Have TV and digital media roles as they relate to advertising been reversed?

Forecasted downturns from major digital media players -- especially Snap and Meta Platforms -- may be ahead of the curve.

Legacy TV-based media companies are a bit behind. And that's good (at the moment)

“TV advertising has not collapsed as fast as digital advertising,” according to some recent analysis from MoffettNathanson Research.

One major indication of this is that social media company Snap will not even offer "guidance" for analysts in terms of users and advertising growth.

In other words, it has no idea what could happen over the next several months. No investor wants to hear that in-the-dark news. After its earnings report, its stock was crushed -- down a massive 26%. The next day it lost another 38% in early Friday trading.

Although Snap and others gain a great deal from direct-response/smaller advertisers, analysts are particularly concerned about cuts from brand advertisers. That's where young digital media companies typically want to expand into.



Meta Platforms has also been citing economic/business concerns -- beyond its usual worries of disappearing cookie-based advertising data.

Where does that leave TV? Well, it's hard to say --- especially for the fourth quarter, where it is highly expected that a recession will start.

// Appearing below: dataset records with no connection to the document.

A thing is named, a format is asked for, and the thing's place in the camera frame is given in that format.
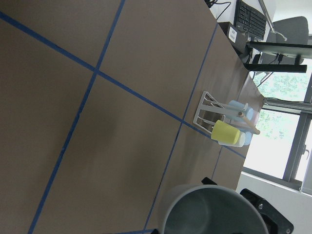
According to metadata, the grey plastic cup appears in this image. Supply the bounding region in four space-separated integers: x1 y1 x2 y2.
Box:
157 185 268 234

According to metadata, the black labelled box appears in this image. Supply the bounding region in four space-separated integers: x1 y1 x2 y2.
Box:
218 22 248 56

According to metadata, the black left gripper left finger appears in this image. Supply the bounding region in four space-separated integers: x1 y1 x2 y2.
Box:
144 229 158 234

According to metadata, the black monitor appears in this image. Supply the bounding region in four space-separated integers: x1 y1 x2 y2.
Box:
244 41 312 73

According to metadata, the white wire cup rack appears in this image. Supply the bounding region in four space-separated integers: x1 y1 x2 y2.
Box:
193 91 260 135

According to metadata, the black keyboard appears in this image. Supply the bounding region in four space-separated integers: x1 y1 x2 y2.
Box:
234 0 266 40

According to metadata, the grey office chair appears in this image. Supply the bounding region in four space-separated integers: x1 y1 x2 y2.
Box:
266 16 309 44

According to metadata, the light blue plastic cup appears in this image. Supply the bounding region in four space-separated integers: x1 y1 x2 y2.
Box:
228 100 254 121

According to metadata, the cream white plastic cup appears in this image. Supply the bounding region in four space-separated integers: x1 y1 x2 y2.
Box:
218 132 246 147

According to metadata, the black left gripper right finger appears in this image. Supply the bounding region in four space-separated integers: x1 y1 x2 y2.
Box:
240 188 294 234

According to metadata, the yellow plastic cup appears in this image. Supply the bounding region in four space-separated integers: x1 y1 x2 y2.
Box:
211 120 240 144

That's because yearly upfront commitments -- just completed over the last several weeks -- include no option to cut back on fourth-quarter media buys, which are traditionally firm. However, some indication could come from scatter deals that are made during the period

TV networks have talked up high single-digit price increases for the upfront, with improved overall revenue volume gains -- partly driven by faster-growing streaming platforms.

Still, one TV-based media company -- Paramount Global -- might be the first to see some hits.

MoffettNathanson Research points out two important things about the company: Weakening cable TV networks and a much slower new estimate for growth at its advertising video on demand platform Pluto TV. For example, the stock market research company is now projecting for the AVOD service to see 17% ad growth, down from 42% estimate previously.

The positive for Paramount comes from better local TV-media advertising this year from mid-term political ad dollars.

One point to remember: the first quarter of this year, before the upfront marketplace got going.

Previous to all the high-flying upfront advertising press releases from TV network groups, the first-quarter scatter market was particularly weak -- with virtually no price increases compared to upfront deals the year before. This has remained an issue, especially in the second quarter.

MoffettNathanson now estimates big publicly traded media companies ad revenues will be anywhere from 2.7% to 4.3% lower than prior projections for companies including Walt Disney, Warner Bros. Discovery, Paramount Global, Fox Corp. and AMC Networks.

Right now that sounds okay. But is there more to come?